Да, узнали ее через некоторое время… Врача ловчее Вали на «Скорой» не было. Аккуратно, точно обслуживала она вызовы. Диагнозы ставила грамотно, без всяких там расхождений. Ну а насчет практических навыков даже и разговора никакого не могло быть: в любую темень и при любой тряске она без труда находила вену. А как мастерски делала она искусственное дыхание, а как один раз спасла утопленника, который пробыл под водой больше двадцати минут, — всего не передать. «Ох, и шибкая бабенка! — стали постепенно восхищаться Валей на «Скорой». — Ох, и поплачут от нее болезни… Чего, чего, а спуску она им не даст, ни отдохнуть, ни ойкнуть».
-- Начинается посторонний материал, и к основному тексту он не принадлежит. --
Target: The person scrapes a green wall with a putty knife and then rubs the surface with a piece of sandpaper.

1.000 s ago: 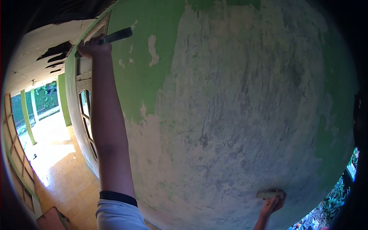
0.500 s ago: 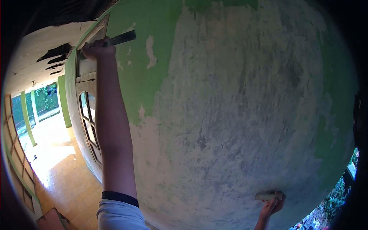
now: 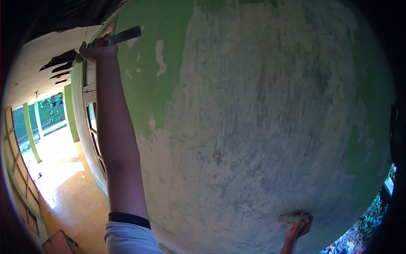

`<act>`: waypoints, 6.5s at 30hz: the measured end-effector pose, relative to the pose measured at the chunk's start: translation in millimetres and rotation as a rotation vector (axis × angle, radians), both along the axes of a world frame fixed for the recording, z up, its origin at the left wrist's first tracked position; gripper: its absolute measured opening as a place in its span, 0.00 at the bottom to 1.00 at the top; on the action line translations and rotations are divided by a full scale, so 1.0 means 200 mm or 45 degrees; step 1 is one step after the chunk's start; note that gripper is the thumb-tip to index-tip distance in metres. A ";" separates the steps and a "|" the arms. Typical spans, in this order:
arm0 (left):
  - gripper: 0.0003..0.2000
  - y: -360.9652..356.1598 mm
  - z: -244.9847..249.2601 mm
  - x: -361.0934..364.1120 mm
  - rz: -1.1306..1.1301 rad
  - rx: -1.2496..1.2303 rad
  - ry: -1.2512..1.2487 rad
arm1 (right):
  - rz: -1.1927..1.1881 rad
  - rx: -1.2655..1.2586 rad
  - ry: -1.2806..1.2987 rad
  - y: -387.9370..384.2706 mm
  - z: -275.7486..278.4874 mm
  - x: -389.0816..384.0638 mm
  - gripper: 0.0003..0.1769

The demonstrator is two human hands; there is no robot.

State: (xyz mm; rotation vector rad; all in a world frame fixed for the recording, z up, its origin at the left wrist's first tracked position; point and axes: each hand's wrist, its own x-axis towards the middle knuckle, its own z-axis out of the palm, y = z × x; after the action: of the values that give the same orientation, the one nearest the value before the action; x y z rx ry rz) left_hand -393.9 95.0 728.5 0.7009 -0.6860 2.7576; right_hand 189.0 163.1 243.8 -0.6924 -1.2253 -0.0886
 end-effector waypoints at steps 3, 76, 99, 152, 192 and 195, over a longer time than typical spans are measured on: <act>0.10 0.30 0.07 -0.07 0.306 -0.027 0.019 | -0.006 -0.016 0.021 -0.01 0.01 -0.01 0.22; 0.11 -0.16 -0.85 0.36 0.208 -0.447 0.861 | 0.046 0.022 -0.093 -0.03 0.03 0.00 0.23; 0.15 -0.69 -3.37 1.44 -0.756 -2.211 1.322 | 1.499 -0.600 -1.226 -0.22 -0.06 -0.42 0.11; 0.12 -0.78 -3.18 0.99 -0.188 -2.098 0.508 | 2.065 -0.476 -0.153 -0.36 0.46 -1.03 0.22; 0.13 -1.22 -3.49 0.38 -0.164 -2.057 0.262 | 1.700 0.857 0.247 -0.14 2.53 -2.15 0.18; 0.14 -1.23 -3.55 0.37 -0.148 -2.057 0.209 | 1.673 0.874 0.315 -0.09 2.55 -2.19 0.13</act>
State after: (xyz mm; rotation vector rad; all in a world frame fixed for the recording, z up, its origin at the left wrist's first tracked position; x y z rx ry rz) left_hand -320.1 -151.7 17.9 0.3761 1.3498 2.0809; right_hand -248.2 145.6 754.4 0.7370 -1.1024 0.6243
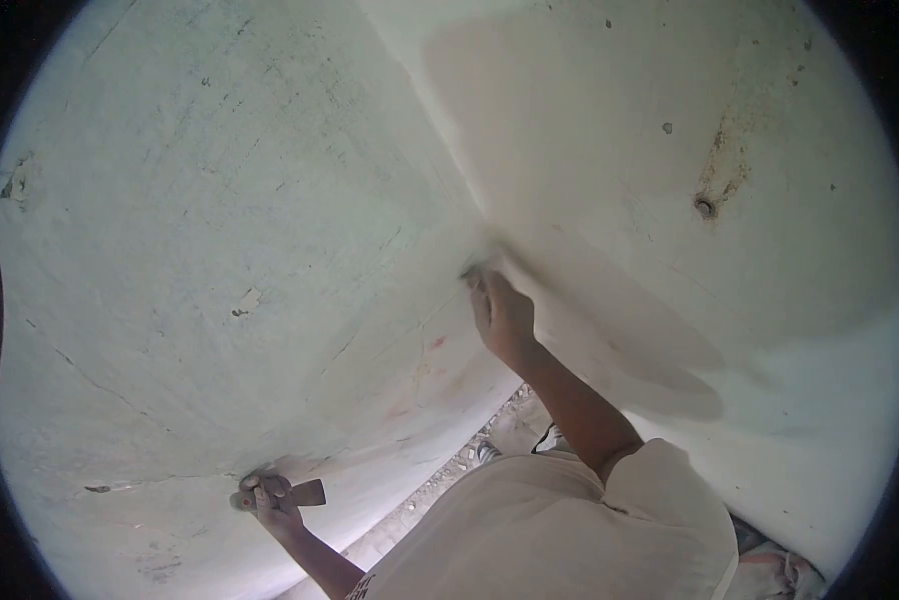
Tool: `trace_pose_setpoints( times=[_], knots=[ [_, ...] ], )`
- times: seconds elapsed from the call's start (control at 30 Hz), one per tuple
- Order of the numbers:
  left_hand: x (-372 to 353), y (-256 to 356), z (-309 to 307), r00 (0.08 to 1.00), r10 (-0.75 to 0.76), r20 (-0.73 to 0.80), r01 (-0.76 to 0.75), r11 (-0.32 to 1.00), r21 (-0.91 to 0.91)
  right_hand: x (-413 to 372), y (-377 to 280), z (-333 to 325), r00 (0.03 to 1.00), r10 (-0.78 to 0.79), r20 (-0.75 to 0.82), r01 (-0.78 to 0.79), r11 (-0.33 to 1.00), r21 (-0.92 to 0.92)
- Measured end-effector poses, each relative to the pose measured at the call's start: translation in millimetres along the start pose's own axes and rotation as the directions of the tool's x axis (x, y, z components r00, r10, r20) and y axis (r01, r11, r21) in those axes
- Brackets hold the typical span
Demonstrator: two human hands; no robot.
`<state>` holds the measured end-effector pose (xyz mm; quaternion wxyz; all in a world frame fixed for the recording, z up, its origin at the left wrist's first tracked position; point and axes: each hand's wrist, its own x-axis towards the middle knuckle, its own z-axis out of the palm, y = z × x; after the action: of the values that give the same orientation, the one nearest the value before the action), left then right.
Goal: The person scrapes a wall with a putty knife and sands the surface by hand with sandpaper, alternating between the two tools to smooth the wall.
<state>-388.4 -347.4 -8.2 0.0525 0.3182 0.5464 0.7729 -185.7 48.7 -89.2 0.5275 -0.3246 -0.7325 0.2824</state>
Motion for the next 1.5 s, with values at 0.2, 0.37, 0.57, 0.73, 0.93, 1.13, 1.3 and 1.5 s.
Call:
trace_pose_setpoints(
  times=[0.2, 0.37, 0.57, 0.73, 0.93, 1.13, 1.3, 1.5],
  knots=[
    [1, 2, -1, 1.000, -0.019, -0.020, 0.019, 1.000, 0.008, -10, -8, 3, 0.977, -0.186, 0.104, 0.188, 0.982, -0.013],
    [-2, 0, -2, 1.000, -0.016, -0.023, 0.016, 1.000, -0.003, -13, -18, 2, 0.970, -0.183, 0.160, 0.184, 0.983, 0.014],
    [-1, 3, 1, 1.000, 0.008, 0.029, -0.009, 1.000, 0.007, -7, -24, 3, 0.987, -0.158, 0.006, 0.156, 0.981, 0.113],
    [-2, 0, 3, 1.000, 0.017, -0.010, -0.016, 0.999, 0.037, -3, -11, 4, 0.995, -0.028, 0.091, 0.024, 0.999, 0.046],
    [-1, -2, 1, 0.999, 0.033, -0.006, -0.033, 0.999, 0.039, -2, -6, -2, 0.986, 0.046, 0.158, -0.051, 0.998, 0.024],
    [-2, 0, 4, 0.998, 0.003, -0.070, 0.001, 0.998, 0.058, -10, -16, 1, 0.972, -0.159, 0.173, 0.145, 0.985, 0.091],
    [-2, 3, 9, 0.999, 0.015, -0.046, -0.012, 0.998, 0.059, -9, -15, 1, 0.982, -0.084, 0.169, 0.067, 0.993, 0.102],
    [-2, 2, 7, 1.000, 0.023, -0.010, -0.022, 0.998, 0.053, 7, -10, -9, 0.992, -0.107, 0.068, 0.093, 0.979, 0.184]
  ],
)
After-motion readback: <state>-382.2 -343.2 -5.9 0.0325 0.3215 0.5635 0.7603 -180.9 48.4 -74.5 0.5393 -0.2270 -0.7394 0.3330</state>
Так вот неожиданно Валя завоевала авторитет. Только как-то уж слишком торопилась она порой на некоторые вызовы.
А через некоторое время наметливым глазом кто-то отметил: «Ох, и шустрая же девка наша Валя… Уже два кольца купила. Хотя и работает всего третий месяц».
На четвертый месяц Валя приоделась, а потом понесло ее «бабским течением» совсем не в ту сторону, куда следует.
Один раз, когда во врачебной комнате никого не осталось, я подошел к ней и, строго посмотрев в ее беспокойные черненькие маслины-глазки, сказал:
— Валя, кончай…
Она тут же поняла меня. На какое-то мгновение лицо ее сделалось серьезным. Но потом вдруг насмешливо взглянула на меня:
— Я ведь не сама беру… мне дают… А раз дают, как же тут не брать?..
— А если попадешься?
— Ну, это уж не твоя забота…
Дни шли за днями, месяцы за месяцами.
«Как остановить ее? Как?» — не находил покоя я себе. И с тревогой смотрел, как она пересчитывала после смены измятые купюры, потом жадно разглаживала их.
— А ведь вы все здесь подумали, что я нищенка… А я вот… вот… вишь, — и она небрежно прятала пачечку в сумку. Она знала, что я ее не выдам. Но я был расстроен не на шутку, все валилось из моих рук — я не знал, как остановить Валю.